(Problem requirements):
Filter the data for "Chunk" and copy matching lines.

(Input data):
= Beginning of Section =
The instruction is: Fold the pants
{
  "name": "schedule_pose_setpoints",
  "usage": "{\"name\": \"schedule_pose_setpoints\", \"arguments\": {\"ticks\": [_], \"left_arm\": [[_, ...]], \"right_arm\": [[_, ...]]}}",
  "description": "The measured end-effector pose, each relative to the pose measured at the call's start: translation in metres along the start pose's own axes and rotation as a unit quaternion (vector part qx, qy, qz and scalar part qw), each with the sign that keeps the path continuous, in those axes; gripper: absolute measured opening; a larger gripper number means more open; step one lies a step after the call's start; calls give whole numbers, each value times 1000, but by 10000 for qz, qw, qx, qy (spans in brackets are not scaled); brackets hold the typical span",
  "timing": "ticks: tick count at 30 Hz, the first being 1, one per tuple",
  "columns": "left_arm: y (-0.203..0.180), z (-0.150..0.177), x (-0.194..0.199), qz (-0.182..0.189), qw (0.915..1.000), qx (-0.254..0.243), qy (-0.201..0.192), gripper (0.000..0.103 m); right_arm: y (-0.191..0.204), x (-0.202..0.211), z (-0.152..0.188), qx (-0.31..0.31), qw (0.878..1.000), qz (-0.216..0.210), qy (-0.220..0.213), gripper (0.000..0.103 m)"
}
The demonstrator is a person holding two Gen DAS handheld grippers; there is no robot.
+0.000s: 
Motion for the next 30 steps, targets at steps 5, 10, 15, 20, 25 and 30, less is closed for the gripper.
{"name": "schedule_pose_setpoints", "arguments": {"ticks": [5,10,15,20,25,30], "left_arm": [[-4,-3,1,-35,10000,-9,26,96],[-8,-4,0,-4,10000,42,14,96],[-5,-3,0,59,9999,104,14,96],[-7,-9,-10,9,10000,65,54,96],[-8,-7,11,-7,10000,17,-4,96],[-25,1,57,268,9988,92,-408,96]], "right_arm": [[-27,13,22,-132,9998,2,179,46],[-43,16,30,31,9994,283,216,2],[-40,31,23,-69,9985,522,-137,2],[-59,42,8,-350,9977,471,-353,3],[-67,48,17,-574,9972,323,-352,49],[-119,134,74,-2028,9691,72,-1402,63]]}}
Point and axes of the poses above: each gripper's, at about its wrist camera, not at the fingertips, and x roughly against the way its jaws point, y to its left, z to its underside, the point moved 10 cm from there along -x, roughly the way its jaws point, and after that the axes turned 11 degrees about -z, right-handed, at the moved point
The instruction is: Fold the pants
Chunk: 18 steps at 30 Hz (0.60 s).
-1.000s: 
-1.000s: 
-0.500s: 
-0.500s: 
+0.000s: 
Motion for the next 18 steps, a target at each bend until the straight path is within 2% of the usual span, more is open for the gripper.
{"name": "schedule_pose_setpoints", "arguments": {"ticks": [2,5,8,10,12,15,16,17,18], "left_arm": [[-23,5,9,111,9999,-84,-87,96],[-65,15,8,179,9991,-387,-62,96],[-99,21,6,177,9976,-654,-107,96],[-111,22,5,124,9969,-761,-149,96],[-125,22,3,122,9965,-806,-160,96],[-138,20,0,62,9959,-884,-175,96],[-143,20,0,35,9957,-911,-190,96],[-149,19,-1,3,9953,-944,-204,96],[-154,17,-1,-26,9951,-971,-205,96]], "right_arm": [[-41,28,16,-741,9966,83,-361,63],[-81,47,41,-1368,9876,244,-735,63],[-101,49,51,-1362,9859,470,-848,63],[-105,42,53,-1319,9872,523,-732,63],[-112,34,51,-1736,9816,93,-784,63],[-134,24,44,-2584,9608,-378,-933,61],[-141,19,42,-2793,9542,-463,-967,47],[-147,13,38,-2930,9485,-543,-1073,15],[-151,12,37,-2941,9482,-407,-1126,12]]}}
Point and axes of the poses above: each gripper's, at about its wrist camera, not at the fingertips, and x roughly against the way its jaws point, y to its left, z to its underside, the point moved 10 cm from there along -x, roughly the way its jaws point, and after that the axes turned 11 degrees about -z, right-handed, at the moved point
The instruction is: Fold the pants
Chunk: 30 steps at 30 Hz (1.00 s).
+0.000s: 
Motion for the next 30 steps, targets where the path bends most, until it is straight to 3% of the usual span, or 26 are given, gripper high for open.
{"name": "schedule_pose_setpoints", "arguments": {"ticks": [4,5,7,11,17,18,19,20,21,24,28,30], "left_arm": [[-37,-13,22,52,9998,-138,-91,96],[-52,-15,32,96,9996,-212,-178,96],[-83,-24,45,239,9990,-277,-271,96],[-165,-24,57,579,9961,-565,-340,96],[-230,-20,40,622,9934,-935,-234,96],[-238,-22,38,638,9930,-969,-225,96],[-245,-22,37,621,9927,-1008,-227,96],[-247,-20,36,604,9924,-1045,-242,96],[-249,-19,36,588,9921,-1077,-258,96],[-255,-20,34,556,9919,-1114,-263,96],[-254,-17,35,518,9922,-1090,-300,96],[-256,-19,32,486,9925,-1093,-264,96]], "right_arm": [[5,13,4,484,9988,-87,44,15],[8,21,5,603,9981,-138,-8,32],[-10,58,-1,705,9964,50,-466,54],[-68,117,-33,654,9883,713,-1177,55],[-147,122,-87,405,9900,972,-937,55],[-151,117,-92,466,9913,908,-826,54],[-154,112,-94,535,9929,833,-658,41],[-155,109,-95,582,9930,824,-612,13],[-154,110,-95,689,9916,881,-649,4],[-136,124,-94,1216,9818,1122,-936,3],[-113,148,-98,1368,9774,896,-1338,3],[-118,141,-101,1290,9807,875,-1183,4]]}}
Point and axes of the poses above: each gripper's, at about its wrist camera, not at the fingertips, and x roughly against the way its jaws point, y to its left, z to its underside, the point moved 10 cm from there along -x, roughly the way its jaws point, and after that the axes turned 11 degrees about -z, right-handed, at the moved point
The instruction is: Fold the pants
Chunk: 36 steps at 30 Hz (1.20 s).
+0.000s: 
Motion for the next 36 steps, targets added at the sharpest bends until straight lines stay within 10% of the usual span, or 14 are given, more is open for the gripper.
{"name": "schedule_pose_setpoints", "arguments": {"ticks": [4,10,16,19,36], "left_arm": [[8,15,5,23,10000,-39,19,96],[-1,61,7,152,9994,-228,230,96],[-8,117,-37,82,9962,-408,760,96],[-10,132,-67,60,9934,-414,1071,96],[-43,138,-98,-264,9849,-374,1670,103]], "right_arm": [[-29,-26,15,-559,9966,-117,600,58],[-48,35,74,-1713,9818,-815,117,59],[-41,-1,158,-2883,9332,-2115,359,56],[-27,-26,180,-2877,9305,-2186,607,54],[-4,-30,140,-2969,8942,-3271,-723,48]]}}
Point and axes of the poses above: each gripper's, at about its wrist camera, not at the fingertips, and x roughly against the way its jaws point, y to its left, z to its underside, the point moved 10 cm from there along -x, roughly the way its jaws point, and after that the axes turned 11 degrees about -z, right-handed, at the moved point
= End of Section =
(Answer to the exercise):
Chunk: 18 steps at 30 Hz (0.60 s).
Chunk: 30 steps at 30 Hz (1.00 s).
Chunk: 36 steps at 30 Hz (1.20 s).

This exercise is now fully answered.